– Но не туда! – Волчек пытается сдержаться и продолжает показ. – Ты должна держать под прицелом и Гаева, и Лопахина – они оба нужны тебе, ни на секунду не упускай их из виду. Ты не можешь позволить брату ускользнуть от решающего разговора.
Вот он захотел пойти сыграть на бильярде – останови его решительно:
– Куда? Останься!
– Там нет такого текста! – взрывается Лаврова. – Нет у Чехова ничего этого!
– Какая там реплика? – спрашивает Волчек, стараясь сохранить спокойствие.
– Успеешь! – кричит ассистент из зала.
– Вот! Это и есть ее «Останься»: он хочет уйти, а ты ему: «Успеешь!» – останавливаешь его, он тебе нужен. Понятно?
– Нет! – в тоне актрисы вызов. – Ничего здесь непонятно!
– Объяснить? – спрашивает Волчек.
– Когда режиссерская схема противоречит тексту, никто не сможет ничего ни объяснить, ни показать!
– Я же показываю! Что здесь не ясно?
Лаврова молчит, в глазах слезы.
– Давайте покажу еще раз, – предлагает Волчек. Ее желание не допустить срыва репетиции, добиться результата настолько велико, что она готова объяснять хоть сто раз. И она снова проигрывает сцену, на ходу давая мотивировки каждому движению, взгляду, слову Раневской.
Актеры уходят за кулисы, затем появляются на реплику Яши. Лаврова нервничает, у нее дрожит колено, она трет лоб, но ничего из того, что предложил режиссер, не делает.
– Таня, мы же репетируем, а не просто проходим текст, – звучит из зала.
– Ну не могу я, не получается у меня! – почти кричит актриса. – Пусть попробует Настя. – И уходит за кулисы, кинув на ходу: – Приношу свои извинения…
Пауза. Волчек подавлена таким оборотом, но сдаваться не хочет:
– Ну что же, жаль, – план репетиции сорван, устроим перерыв на десять минут. После перерыва пройдем второй акт с Вертинской. Четвертый акт сегодня трогать не будем – перенесем на завтра.
Почему Лаврова не приняла режиссерской трактовки?
Когда Волчек попросила актрису объяснить, как та понимает сцену, предложила «друг друга убеждать», Лаврова сказала только, что, по ее мнению, Раневская не может быть такой деятельной.

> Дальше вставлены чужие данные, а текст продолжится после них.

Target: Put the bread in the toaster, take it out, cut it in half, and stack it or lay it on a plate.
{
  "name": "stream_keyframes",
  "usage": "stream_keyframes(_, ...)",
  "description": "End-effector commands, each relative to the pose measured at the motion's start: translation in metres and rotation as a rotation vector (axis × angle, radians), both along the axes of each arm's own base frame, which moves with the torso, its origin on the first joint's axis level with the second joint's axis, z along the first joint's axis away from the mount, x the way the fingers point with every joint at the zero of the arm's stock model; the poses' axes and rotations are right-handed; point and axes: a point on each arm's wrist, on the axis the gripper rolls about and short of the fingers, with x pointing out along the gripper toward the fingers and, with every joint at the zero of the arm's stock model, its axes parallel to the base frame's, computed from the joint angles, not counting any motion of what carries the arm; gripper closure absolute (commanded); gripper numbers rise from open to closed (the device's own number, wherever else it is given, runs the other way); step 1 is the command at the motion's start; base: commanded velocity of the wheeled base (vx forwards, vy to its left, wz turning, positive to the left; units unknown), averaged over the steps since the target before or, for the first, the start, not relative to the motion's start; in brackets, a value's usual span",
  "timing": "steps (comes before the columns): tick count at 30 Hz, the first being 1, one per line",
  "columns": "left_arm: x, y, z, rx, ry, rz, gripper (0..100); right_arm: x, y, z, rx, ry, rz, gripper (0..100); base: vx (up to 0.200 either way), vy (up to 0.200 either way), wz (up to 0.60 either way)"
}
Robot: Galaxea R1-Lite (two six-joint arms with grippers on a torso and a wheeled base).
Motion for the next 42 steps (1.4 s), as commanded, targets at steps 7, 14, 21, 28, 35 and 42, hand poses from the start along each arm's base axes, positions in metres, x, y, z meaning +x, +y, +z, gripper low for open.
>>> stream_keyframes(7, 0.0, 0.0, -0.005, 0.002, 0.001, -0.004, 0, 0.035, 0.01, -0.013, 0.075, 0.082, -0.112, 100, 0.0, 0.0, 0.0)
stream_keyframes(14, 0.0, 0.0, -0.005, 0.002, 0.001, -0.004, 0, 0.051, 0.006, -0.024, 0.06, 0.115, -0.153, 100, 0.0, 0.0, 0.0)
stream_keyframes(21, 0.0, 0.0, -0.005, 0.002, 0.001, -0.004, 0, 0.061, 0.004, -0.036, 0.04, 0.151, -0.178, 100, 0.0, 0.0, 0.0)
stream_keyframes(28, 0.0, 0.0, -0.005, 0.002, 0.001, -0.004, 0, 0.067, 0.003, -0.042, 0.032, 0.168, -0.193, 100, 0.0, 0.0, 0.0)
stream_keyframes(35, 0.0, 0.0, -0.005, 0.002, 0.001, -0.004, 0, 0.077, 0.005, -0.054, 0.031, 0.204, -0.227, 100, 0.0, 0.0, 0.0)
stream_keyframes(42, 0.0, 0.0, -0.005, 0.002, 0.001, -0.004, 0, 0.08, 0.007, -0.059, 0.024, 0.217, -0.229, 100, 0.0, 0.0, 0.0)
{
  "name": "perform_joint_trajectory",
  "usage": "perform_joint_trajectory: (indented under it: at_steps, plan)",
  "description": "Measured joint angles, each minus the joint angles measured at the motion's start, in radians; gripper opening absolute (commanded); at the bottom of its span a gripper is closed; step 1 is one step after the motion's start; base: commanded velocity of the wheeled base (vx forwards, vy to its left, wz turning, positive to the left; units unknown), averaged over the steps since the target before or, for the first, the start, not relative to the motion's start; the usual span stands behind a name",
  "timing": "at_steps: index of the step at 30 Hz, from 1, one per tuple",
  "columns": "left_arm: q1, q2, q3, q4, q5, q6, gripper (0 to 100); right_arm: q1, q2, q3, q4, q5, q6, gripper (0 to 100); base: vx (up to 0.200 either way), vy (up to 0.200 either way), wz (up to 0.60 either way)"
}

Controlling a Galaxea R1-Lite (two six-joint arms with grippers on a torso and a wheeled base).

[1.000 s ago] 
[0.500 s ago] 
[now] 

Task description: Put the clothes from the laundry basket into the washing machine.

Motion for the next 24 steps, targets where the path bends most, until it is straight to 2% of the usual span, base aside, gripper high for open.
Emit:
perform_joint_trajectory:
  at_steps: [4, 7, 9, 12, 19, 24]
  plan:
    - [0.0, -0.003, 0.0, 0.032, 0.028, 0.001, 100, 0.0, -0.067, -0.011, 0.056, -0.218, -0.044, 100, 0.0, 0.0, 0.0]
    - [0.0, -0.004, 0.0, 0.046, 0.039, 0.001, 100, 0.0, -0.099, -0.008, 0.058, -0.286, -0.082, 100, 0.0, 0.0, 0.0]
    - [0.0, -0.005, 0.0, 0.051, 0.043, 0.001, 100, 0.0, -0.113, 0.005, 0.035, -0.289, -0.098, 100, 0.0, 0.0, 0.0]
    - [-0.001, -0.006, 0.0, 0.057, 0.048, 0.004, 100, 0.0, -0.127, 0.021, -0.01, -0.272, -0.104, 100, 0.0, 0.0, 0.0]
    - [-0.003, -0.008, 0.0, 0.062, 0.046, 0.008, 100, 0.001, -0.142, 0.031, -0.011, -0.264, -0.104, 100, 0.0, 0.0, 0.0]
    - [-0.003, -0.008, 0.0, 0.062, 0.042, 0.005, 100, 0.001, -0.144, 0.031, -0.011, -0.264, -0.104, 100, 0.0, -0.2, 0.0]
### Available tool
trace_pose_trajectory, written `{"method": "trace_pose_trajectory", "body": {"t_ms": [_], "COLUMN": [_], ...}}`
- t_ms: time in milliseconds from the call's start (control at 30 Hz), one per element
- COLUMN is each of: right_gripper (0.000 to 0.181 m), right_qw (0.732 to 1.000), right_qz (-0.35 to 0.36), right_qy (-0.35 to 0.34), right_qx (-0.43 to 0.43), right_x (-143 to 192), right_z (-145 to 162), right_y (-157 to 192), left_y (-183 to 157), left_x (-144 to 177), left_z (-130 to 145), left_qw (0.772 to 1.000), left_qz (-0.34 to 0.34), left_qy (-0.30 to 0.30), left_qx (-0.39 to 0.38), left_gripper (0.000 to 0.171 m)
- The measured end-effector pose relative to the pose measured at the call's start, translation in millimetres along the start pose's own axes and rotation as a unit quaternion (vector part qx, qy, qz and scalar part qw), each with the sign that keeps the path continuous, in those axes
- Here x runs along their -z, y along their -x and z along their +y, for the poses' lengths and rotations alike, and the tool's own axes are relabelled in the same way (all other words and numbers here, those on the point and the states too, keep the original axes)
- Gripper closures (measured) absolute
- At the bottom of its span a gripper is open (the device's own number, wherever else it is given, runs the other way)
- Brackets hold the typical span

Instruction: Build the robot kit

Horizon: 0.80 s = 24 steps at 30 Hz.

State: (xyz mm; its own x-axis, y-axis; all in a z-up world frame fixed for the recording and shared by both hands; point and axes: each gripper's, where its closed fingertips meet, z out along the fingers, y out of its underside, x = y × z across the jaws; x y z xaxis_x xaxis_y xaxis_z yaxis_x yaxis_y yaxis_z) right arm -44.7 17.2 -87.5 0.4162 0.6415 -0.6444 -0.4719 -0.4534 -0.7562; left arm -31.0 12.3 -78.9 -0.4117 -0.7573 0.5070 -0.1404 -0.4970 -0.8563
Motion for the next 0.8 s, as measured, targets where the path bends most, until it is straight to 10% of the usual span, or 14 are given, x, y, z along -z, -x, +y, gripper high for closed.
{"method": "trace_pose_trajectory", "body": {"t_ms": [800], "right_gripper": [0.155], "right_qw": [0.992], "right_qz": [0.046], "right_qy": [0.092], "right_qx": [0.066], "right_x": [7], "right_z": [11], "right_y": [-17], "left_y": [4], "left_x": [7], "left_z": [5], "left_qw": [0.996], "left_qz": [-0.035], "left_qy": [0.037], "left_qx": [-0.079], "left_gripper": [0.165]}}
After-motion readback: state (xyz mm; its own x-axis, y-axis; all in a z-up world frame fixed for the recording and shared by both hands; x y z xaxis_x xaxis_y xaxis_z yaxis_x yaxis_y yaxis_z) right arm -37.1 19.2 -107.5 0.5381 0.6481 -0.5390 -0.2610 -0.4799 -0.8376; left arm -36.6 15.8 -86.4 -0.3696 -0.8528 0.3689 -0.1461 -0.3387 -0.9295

– Наверное, тебе не нравится, что я пытаюсь создать в этой сцене неприятную, жесткую ситуацию? – спрашивает Галина. – Конечно, интеллигентские вздохи играть легче.
– Режиссеру часто приходится сталкиваться с таким понятием – традиция восприятия, – говорила Волчек позже. – Чеховский Фирс – ее воплощение! Он часто вспоминает, как было раньше, для него ушедший мир прекрасен – там и вишню по-особому сушили – теперь никто не знает – как, там и генералы на балах танцевали, там и пороли, но за дело. А теперь вот Лопахин разговаривает с господами! Фирс не может признать это, для него Лопахин остался крепостным, в нем он чувствует опасность, и корни этой опасности в том, что поведение Лопахина противоречит Фирсовской традиции восприятия.